** Data below **
Start of Block

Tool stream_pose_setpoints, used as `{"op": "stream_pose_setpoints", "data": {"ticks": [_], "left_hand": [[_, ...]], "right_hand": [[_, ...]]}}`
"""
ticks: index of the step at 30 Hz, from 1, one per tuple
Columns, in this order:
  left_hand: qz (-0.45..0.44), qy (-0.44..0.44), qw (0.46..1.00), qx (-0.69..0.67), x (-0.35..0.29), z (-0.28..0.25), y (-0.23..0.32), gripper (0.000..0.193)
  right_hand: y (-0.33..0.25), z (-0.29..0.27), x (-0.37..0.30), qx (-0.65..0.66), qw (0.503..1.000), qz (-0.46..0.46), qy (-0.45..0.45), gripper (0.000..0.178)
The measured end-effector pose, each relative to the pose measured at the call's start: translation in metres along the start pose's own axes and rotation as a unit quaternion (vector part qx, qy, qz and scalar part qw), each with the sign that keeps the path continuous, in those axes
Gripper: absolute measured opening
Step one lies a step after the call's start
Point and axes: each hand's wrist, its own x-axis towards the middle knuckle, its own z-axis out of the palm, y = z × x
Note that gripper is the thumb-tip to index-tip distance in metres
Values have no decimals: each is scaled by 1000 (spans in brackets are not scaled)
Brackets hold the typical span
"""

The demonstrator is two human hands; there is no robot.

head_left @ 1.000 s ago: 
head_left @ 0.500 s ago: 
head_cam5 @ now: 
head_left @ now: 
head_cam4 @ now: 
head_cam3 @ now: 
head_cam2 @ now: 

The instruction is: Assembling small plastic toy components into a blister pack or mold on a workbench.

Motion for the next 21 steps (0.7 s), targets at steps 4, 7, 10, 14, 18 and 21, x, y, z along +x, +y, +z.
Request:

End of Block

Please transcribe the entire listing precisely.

** Answer section **
Tool stream_pose_setpoints, used as `{"op": "stream_pose_setpoints", "data": {"ticks": [_], "left_hand": [[_, ...]], "right_hand": [[_, ...]]}}`
"""
ticks: index of the step at 30 Hz, from 1, one per tuple
Columns, in this order:
  left_hand: qz (-0.45..0.44), qy (-0.44..0.44), qw (0.46..1.00), qx (-0.69..0.67), x (-0.35..0.29), z (-0.28..0.25), y (-0.23..0.32), gripper (0.000..0.193)
  right_hand: y (-0.33..0.25), z (-0.29..0.27), x (-0.37..0.30), qx (-0.65..0.66), qw (0.503..1.000), qz (-0.46..0.46), qy (-0.45..0.45), gripper (0.000..0.178)
The measured end-effector pose, each relative to the pose measured at the call's start: translation in metres along the start pose's own axes and rotation as a unit quaternion (vector part qx, qy, qz and scalar part qw), each with the sign that keeps the path continuous, in those axes
Gripper: absolute measured opening
Step one lies a step after the call's start
Point and axes: each hand's wrist, its own x-axis towards the middle knuckle, its own z-axis out of the palm, y = z × x
Note that gripper is the thumb-tip to index-tip distance in metres
Values have no decimals: each is scaled by 1000 (spans in brackets are not scaled)
Brackets hold the typical span
"""

The demonstrator is two human hands; there is no robot.

head_left @ 1.000 s ago: 
head_left @ 0.500 s ago: 
head_cam5 @ now: 
head_left @ now: 
head_cam4 @ now: 
head_cam3 @ now: 
head_cam2 @ now: 

The instruction is: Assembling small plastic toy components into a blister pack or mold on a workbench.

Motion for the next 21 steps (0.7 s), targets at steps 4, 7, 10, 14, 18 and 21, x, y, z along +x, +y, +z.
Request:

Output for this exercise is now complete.